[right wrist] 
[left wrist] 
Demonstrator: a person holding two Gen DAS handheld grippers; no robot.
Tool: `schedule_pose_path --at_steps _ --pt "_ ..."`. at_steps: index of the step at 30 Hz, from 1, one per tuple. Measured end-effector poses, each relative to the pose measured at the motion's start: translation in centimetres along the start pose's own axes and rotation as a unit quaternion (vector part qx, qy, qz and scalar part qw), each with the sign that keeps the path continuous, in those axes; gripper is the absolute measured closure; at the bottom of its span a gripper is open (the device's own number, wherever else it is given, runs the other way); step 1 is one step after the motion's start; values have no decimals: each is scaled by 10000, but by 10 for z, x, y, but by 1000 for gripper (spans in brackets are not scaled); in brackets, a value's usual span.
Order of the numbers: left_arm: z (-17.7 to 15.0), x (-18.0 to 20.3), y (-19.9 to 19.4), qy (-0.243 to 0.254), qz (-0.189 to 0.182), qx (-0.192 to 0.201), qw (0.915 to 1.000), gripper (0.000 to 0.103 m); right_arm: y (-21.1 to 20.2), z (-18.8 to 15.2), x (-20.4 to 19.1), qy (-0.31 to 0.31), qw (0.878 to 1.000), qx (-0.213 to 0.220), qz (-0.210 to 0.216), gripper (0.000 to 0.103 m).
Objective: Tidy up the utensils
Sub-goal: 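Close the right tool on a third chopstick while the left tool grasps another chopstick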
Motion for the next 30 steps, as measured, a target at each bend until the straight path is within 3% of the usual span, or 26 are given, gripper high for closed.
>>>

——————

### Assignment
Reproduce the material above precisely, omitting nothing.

### Exercise solution
[right wrist] 
[left wrist] 
Demonstrator: a person holding two Gen DAS handheld grippers; no robot.
Tool: `schedule_pose_path --at_steps _ --pt "_ ..."`. at_steps: index of the step at 30 Hz, from 1, one per tuple. Measured end-effector poses, each relative to the pose measured at the motion's start: translation in centimetres along the start pose's own axes and rotation as a unit quaternion (vector part qx, qy, qz and scalar part qw), each with the sign that keeps the path continuous, in those axes; gripper is the absolute measured closure; at the bottom of its span a gripper is open (the device's own number, wherever else it is given, runs the other way); step 1 is one step after the motion's start; values have no decimals: each is scaled by 10000, but by 10 for z, x, y, but by 1000 for gripper (spans in brackets are not scaled); in brackets, a value's usual span.
Order of the numbers: left_arm: z (-17.7 to 15.0), x (-18.0 to 20.3), y (-19.9 to 19.4), qy (-0.243 to 0.254), qz (-0.189 to 0.182), qx (-0.192 to 0.201), qw (0.915 to 1.000), gripper (0.000 to 0.103 m); right_arm: y (-21.1 to 20.2), z (-18.8 to 15.2), x (-20.4 to 19.1), qy (-0.31 to 0.31), qw (0.878 to 1.000), qx (-0.213 to 0.220), qz (-0.210 to 0.216), gripper (0.000 to 0.103 m).
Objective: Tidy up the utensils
Sub-goal: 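Close the right tool on a third chopstick while the left tool grasps another chopstick
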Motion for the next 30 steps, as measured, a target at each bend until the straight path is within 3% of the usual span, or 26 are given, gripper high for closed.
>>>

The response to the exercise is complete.